The Penn State team includes four researchers from the College of Earth and Minerals Sciences: Xingchao Chen, assistant professor of meteorology, Steven Greybush, associate professor of meteorology, David Stensrud, professor of meteorology and atmospheric science, and Yunji Zhang, assistant professor of meteorology. Other universities in the consortium, named the Consortium for Advanced Data Assimilation Research and Education, or CADRE, include the lead institution, the University of Oklahoma, as well as Colorado State University, Howard University, University of Maryland and the University of Utah. Additionally, the University of Illinois Urbana-Champaign, University at Albany, State University of New York and City College of New York will participate as non-funded collaborators.
“Nearly every week we have another extreme weather event in the United States that impacts our communities, causes injuries and loss of life, and leads to hundreds of billions of dollars in damage annually,” Stensrud said. “CADRE will partner closely with NOAA to improve computer model forecasts of weather extremes, including tornadoes, hurricanes, winter storms, heavy rain, heat waves, wildfires and storm surges. These computer model forecasts form the basis of the weather forecasts widely used by society.”
CADRE's focus is on making transformational advances to data assimilation — the science of combining observations with numerical models to obtain the best estimate of the state of a system as it evolves over time. It is a critical element in producing daily weather forecasts, Stensrud said.
“Data assimilation is a way of taking observations that are collected at different locations and from different sensors and putting them together in a way that makes sense physically using our best understanding,” Stensrud said. “We have observations from satellites, weather balloons, ground observations, aircraft and radar, as well as previous computer model forecasts. Data assimilation brings all this information together using a statistical framework and forms a physically consistent three-dimensional picture of the atmosphere using the variables that are needed to operate our weather forecast models.”
Although weather forecasting accuracy has vastly improved in the last several decades, thanks in part to improvements in data assimilation, the entire weather forecast process needs to be upgraded continually given new technological developments, such as artificial intelligence. Computer models, such as the Global Forecast System used by NOAA to produce weather forecasts, need constant updates, including the assimilation of new data, according to the CADRE team.
Next-generation data assimilation faces significant challenges associated with high-resolution, multiscale, coupled Earth system modeling and a large amount of diverse and complex observations.

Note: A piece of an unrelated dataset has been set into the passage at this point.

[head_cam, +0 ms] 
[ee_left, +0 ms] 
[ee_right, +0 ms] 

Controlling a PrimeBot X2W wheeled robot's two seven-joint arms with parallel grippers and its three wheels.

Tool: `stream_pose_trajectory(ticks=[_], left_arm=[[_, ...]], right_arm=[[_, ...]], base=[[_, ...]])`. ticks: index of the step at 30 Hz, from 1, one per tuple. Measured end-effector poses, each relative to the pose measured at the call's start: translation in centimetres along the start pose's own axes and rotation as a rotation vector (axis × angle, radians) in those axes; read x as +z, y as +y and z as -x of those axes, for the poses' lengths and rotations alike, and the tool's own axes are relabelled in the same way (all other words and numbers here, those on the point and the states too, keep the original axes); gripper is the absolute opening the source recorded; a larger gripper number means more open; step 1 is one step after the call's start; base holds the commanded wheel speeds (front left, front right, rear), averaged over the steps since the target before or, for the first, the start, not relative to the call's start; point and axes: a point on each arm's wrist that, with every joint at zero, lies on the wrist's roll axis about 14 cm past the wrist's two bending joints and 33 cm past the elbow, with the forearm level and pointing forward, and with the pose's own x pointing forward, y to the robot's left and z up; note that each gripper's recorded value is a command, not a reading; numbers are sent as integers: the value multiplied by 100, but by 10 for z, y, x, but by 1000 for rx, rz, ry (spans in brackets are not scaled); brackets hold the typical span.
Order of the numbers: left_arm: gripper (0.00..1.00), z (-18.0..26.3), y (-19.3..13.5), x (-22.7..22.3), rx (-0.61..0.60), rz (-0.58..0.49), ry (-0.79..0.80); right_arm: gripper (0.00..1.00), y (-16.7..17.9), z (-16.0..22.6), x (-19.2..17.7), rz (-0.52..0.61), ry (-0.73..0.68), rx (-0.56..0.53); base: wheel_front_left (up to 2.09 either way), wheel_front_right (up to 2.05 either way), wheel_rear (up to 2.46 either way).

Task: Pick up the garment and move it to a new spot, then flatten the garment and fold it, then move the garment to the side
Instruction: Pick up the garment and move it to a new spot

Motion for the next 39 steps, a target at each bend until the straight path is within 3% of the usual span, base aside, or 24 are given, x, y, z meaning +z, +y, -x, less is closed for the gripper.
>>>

Serious gaps in the data assimilation workforce and the lack of sustained innovative data assimilation research support inhibit addressing these challenges, the team said. CADRE will help develop the next generation of scientists with expertise in data assimilation.
“CADRE will partner closely with NOAA to advance data assimilation education, leading to growth in the data assimilation workforce, and will conduct innovative research to address fundamental challenges in numerical weather prediction,” Stensrud said. “We want to help NOAA make optimal use of the data they currently have, leading to better weather forecasts that people can use to make the best decisions for themselves and their families when severe weather occurs.”
Expected outputs from the consortium will be used to improve computer weather forecast predictions using the Unified Forecast System (UFS), a community-based, coupled, comprehensive Earth modeling system. The consortium will also work closely with NOAA’s Earth Prediction Innovation Center to advance new data assimilation science into operations within the UFS.
Stensrud, Chen, Greybush, and Zhang are members of the Penn State Center for Advanced Data Assimilation and Predictability Techniques, referred to as ADAPT, which seeks to integrate and enhance the existing strength and expertise in cutting-edge data assimilation and predictability research across Penn State.